Provided material

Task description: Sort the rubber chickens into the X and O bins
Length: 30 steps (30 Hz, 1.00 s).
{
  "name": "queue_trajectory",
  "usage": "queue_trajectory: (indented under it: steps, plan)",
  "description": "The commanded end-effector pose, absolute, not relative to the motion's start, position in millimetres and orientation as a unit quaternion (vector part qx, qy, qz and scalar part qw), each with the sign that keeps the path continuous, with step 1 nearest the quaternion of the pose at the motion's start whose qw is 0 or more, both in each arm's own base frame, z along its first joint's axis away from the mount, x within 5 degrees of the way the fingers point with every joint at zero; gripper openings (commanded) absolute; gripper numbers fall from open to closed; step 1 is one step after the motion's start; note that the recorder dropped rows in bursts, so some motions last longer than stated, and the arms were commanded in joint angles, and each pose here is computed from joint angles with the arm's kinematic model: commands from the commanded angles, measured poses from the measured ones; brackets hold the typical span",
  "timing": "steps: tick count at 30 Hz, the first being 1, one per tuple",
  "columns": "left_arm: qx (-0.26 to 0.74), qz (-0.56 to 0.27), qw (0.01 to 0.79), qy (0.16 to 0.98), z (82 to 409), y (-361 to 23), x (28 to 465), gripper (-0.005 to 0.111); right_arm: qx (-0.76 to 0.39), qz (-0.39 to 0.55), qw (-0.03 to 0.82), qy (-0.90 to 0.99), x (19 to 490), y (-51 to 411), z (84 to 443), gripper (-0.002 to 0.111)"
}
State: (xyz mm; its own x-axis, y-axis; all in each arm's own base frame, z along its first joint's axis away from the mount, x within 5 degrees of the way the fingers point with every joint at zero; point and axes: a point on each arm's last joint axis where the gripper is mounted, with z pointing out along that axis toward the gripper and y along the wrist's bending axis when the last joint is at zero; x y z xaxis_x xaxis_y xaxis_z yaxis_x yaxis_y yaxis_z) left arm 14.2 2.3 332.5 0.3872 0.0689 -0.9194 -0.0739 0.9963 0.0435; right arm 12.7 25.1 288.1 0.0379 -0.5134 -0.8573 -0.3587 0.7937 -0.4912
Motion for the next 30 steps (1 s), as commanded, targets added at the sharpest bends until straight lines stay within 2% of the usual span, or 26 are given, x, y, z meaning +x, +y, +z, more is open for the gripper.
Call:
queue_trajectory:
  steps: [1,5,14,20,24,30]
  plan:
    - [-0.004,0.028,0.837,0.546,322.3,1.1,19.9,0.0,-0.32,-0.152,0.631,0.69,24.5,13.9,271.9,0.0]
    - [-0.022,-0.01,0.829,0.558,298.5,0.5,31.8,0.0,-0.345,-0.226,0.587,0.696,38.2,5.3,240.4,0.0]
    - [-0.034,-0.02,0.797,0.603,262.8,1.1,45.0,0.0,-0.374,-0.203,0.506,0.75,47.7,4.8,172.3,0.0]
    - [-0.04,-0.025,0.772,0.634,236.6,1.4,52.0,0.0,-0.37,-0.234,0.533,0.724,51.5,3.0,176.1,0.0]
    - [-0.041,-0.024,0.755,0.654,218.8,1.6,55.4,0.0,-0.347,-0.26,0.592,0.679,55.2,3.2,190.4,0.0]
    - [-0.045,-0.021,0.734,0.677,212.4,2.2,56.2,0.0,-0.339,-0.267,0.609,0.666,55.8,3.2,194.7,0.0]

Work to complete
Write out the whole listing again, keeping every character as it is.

Your response
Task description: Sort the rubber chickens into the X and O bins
Length: 30 steps (30 Hz, 1.00 s).
{
  "name": "queue_trajectory",
  "usage": "queue_trajectory: (indented under it: steps, plan)",
  "description": "The commanded end-effector pose, absolute, not relative to the motion's start, position in millimetres and orientation as a unit quaternion (vector part qx, qy, qz and scalar part qw), each with the sign that keeps the path continuous, with step 1 nearest the quaternion of the pose at the motion's start whose qw is 0 or more, both in each arm's own base frame, z along its first joint's axis away from the mount, x within 5 degrees of the way the fingers point with every joint at zero; gripper openings (commanded) absolute; gripper numbers fall from open to closed; step 1 is one step after the motion's start; note that the recorder dropped rows in bursts, so some motions last longer than stated, and the arms were commanded in joint angles, and each pose here is computed from joint angles with the arm's kinematic model: commands from the commanded angles, measured poses from the measured ones; brackets hold the typical span",
  "timing": "steps: tick count at 30 Hz, the first being 1, one per tuple",
  "columns": "left_arm: qx (-0.26 to 0.74), qz (-0.56 to 0.27), qw (0.01 to 0.79), qy (0.16 to 0.98), z (82 to 409), y (-361 to 23), x (28 to 465), gripper (-0.005 to 0.111); right_arm: qx (-0.76 to 0.39), qz (-0.39 to 0.55), qw (-0.03 to 0.82), qy (-0.90 to 0.99), x (19 to 490), y (-51 to 411), z (84 to 443), gripper (-0.002 to 0.111)"
}
State: (xyz mm; its own x-axis, y-axis; all in each arm's own base frame, z along its first joint's axis away from the mount, x within 5 degrees of the way the fingers point with every joint at zero; point and axes: a point on each arm's last joint axis where the gripper is mounted, with z pointing out along that axis toward the gripper and y along the wrist's bending axis when the last joint is at zero; x y z xaxis_x xaxis_y xaxis_z yaxis_x yaxis_y yaxis_z) left arm 14.2 2.3 332.5 0.3872 0.0689 -0.9194 -0.0739 0.9963 0.0435; right arm 12.7 25.1 288.1 0.0379 -0.5134 -0.8573 -0.3587 0.7937 -0.4912
Motion for the next 30 steps (1 s), as commanded, targets added at the sharpest bends until straight lines stay within 2% of the usual span, or 26 are given, x, y, z meaning +x, +y, +z, more is open for the gripper.
Call:
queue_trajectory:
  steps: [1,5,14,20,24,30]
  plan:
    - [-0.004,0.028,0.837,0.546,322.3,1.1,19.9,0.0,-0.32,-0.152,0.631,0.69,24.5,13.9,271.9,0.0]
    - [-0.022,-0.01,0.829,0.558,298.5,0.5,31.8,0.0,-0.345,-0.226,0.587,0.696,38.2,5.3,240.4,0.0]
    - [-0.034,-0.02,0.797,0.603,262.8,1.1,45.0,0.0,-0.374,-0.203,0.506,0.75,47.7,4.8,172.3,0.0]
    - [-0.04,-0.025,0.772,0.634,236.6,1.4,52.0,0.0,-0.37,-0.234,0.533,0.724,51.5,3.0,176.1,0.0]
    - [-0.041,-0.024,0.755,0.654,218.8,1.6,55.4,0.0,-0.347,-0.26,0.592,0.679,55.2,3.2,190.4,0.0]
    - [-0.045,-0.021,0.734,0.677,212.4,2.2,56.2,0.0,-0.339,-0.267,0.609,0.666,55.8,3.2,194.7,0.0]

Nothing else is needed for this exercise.